-- EXTRACTED MATERIAL follows --
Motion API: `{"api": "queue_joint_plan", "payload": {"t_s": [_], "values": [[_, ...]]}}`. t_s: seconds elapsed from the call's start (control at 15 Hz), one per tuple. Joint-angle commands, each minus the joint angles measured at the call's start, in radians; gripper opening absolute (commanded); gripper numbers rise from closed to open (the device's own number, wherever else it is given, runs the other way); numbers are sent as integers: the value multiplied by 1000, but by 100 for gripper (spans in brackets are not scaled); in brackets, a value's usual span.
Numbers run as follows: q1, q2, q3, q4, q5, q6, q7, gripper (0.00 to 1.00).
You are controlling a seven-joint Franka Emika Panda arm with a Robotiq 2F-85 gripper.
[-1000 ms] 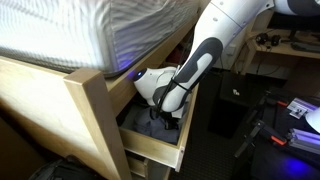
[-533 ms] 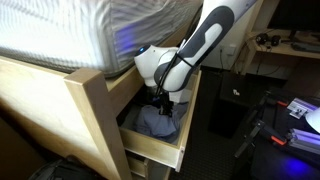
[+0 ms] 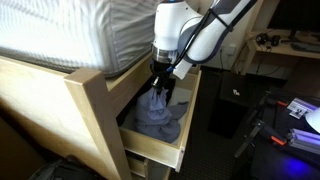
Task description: Pick up the grey cloth from the first drawer and put it in the second drawer.
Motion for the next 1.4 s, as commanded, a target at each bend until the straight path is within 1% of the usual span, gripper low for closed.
{"api": "queue_joint_plan", "payload": {"t_s": [0.0, 0.2, 0.27, 0.4, 0.6, 0.8, 0.93, 1.07, 1.33], "values": [[7, -236, -36, -245, -15, 110, 72, 2], [-21, -407, -30, -348, 9, 20, 122, 2], [-39, -464, -22, -384, 16, 6, 134, 2], [-76, -581, -21, -449, 21, 3, 224, 2], [-171, -753, -3, -531, 19, 5, 304, 2], [-283, -915, 7, -587, 59, -18, 330, 2], [-358, -1020, 4, -608, 95, -58, 337, 2], [-418, -1133, -7, -628, 151, -111, 336, 2], [-515, -1361, -38, -661, 253, -148, 325, 2]]}}
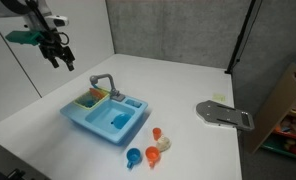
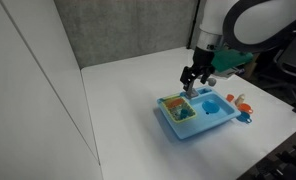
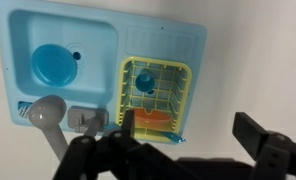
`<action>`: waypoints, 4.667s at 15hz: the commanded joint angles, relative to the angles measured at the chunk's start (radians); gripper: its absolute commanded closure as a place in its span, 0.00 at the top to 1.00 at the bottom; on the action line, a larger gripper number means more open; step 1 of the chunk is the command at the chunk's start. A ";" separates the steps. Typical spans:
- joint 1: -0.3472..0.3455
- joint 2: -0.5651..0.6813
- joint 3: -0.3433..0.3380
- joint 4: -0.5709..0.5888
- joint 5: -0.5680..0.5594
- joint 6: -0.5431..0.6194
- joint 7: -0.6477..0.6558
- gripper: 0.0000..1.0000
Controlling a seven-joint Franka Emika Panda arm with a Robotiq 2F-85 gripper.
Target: Put the blue cup on the counter then put the orange mug on the blue plate
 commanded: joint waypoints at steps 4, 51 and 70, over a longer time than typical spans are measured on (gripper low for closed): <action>0.042 0.114 -0.052 0.088 -0.025 -0.026 0.050 1.00; 0.134 0.411 -0.170 0.145 0.066 0.196 0.151 1.00; 0.128 0.476 -0.188 0.151 0.109 0.321 0.126 1.00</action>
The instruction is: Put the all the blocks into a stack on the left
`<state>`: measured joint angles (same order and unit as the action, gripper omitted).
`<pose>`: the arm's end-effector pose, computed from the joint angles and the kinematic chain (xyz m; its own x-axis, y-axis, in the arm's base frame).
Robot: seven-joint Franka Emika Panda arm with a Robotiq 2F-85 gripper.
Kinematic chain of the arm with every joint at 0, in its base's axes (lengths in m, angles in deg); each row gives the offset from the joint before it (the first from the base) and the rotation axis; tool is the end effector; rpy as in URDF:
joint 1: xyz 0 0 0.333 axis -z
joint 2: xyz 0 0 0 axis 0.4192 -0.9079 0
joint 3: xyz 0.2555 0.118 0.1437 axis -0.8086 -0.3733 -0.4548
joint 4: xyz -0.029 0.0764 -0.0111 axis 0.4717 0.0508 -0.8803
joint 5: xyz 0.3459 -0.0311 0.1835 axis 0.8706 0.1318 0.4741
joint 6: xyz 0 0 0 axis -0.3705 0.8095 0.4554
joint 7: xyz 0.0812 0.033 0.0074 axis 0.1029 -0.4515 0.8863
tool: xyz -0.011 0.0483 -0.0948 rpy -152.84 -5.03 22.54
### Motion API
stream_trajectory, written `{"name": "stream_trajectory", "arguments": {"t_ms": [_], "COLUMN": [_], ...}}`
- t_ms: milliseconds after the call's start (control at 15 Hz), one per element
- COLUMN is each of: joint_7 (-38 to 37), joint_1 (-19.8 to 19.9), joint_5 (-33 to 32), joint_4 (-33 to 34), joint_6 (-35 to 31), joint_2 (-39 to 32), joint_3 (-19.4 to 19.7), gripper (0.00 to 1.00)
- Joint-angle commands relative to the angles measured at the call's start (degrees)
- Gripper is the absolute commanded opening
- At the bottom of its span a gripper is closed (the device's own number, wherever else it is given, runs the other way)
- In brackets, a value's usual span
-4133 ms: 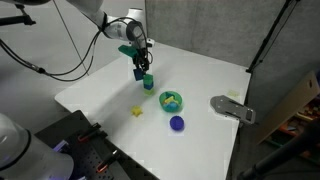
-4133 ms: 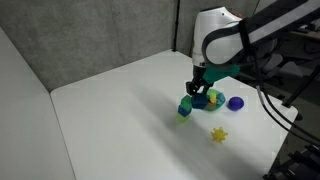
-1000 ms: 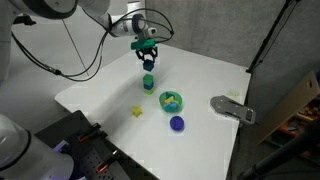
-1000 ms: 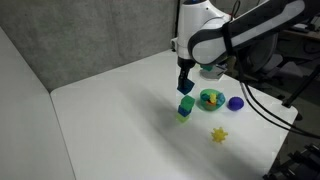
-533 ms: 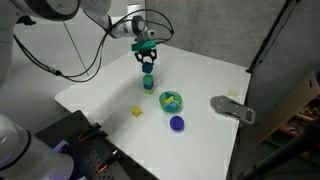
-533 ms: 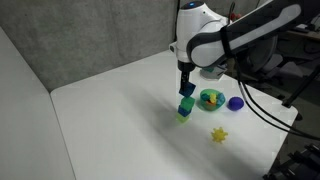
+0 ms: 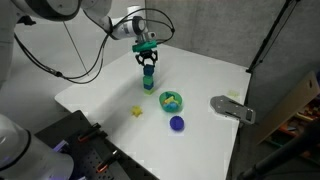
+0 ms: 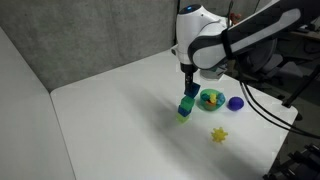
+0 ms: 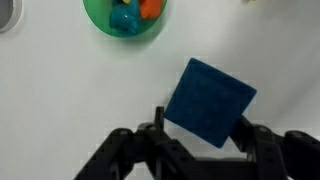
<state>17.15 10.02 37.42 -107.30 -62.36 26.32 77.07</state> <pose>0.6539 0.2053 0.2458 0.6691 0.7277 -0.1511 0.7421 -0.6431 0.1892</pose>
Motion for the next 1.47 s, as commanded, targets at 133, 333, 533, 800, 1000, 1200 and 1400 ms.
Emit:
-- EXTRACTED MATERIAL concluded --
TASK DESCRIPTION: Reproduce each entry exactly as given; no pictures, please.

RESPONSE:
Motion API: `{"api": "queue_joint_plan", "payload": {"t_s": [_], "values": [[_, ...]]}}`. t_s: seconds elapsed from the call's start (control at 15 Hz), one per tuple. Joint-angle commands, each minus the joint angles measured at the call's start, in radians; gripper opening absolute (commanded); gripper numbers rise from closed to open (the device's own number, wherever else it is given, runs the other way); numbers are sent as integers: the value multiplied by 1000, but by 100 for gripper (spans in brackets are not scaled); in brackets, a value's usual span.
Numbers run as follows: q1, q2, q3, q4, q5, q6, q7, gripper (0.00 to 1.00).
You are controlling a seven-joint Franka Emika Panda arm with a Robotiq 2F-85 gripper.
[-1000 ms] 
[-533 ms] 
[+0 ms] 
Task description: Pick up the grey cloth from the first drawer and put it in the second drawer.
Motion for the next 1.4 s, as commanded, a target at each bend until the straight path is within 1% of the usual span, gripper low for closed.
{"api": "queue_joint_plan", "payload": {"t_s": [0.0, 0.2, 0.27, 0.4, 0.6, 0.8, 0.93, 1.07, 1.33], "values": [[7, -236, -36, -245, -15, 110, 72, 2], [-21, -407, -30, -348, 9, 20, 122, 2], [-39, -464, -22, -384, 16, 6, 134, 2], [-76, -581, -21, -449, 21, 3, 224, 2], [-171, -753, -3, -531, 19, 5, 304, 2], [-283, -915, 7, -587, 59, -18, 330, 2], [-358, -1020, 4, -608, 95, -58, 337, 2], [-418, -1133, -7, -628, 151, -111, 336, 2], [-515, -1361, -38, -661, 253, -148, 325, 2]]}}
`<action>`: waypoints, 4.667s at 15hz: the commanded joint angles, relative to the angles measured at the chunk's start (radians); gripper: its absolute commanded closure as a place in its span, 0.00 at the top to 1.00 at the bottom; on the action line, a larger gripper number means more open; step 1 of the chunk is the command at the chunk's start. A ";" separates the steps. Typical spans:
- joint 1: -0.3472..0.3455
- joint 2: -0.5651..0.6813
- joint 3: -0.3433..0.3380
- joint 4: -0.5709..0.5888
- joint 5: -0.5680..0.5594
- joint 6: -0.5431..0.6194
- joint 7: -0.6477..0.6558
- gripper: 0.0000..1.0000
Controlling a seven-joint Franka Emika Panda arm with a Robotiq 2F-85 gripper.
Target: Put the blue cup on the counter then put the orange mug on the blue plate
 commanded: joint waypoints at steps 4, 51 and 70, over a longer time than typical spans are measured on (gripper low for closed): <action>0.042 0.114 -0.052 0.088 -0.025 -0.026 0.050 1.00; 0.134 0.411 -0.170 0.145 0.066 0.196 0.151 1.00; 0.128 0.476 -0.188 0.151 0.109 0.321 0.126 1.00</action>
The instruction is: Put the all the blocks into a stack on the left
`<state>`: measured joint angles (same order and unit as the action, gripper omitted).
`<pose>`: the arm's end-effector pose, computed from the joint angles and the kinematic chain (xyz m; its own x-axis, y-axis, in the arm's base frame).
Robot: seven-joint Franka Emika Panda arm with a Robotiq 2F-85 gripper.
Kinematic chain of the arm with every joint at 0, in its base's axes (lengths in m, angles in deg); each row gives the offset from the joint before it (the first from the base) and the rotation axis; tool is the end effector; rpy as in URDF:
joint 1: xyz 0 0 0.333 axis -z
joint 2: xyz 0 0 0 axis 0.4192 -0.9079 0
joint 3: xyz 0.2555 0.118 0.1437 axis -0.8086 -0.3733 -0.4548
joint 4: xyz -0.029 0.0764 -0.0111 axis 0.4717 0.0508 -0.8803
joint 5: xyz 0.3459 -0.0311 0.1835 axis 0.8706 0.1318 0.4741
joint 6: xyz 0 0 0 axis -0.3705 0.8095 0.4554
joint 7: xyz 0.0812 0.033 0.0074 axis 0.1029 -0.4515 0.8863
tool: xyz -0.011 0.0483 -0.0948 rpy -152.84 -5.03 22.54
### Motion API
stream_trajectory, written `{"name": "stream_trajectory", "arguments": {"t_ms": [_], "COLUMN": [_], ...}}`
- t_ms: milliseconds after the call's start (control at 15 Hz), one per element
- COLUMN is each of: joint_7 (-38 to 37), joint_1 (-19.8 to 19.9), joint_5 (-33 to 32), joint_4 (-33 to 34), joint_6 (-35 to 31), joint_2 (-39 to 32), joint_3 (-19.4 to 19.7), gripper (0.00 to 1.00)
- Joint-angle commands relative to the angles measured at the call's start (degrees)
- Gripper is the absolute commanded opening
- At the bottom of its span a gripper is closed (the device's own number, wherever else it is given, runs the other way)
- In brackets, a value's usual span
-4133 ms: 
-4133 ms: 
-1000 ms: 
-1000 ms: 
-533 ms: 
-533 ms: 
+0 ms: 
+0 ms: 
+0 ms: 
<state>17.15 10.02 37.42 -107.30 -62.36 26.32 77.07</state> <pose>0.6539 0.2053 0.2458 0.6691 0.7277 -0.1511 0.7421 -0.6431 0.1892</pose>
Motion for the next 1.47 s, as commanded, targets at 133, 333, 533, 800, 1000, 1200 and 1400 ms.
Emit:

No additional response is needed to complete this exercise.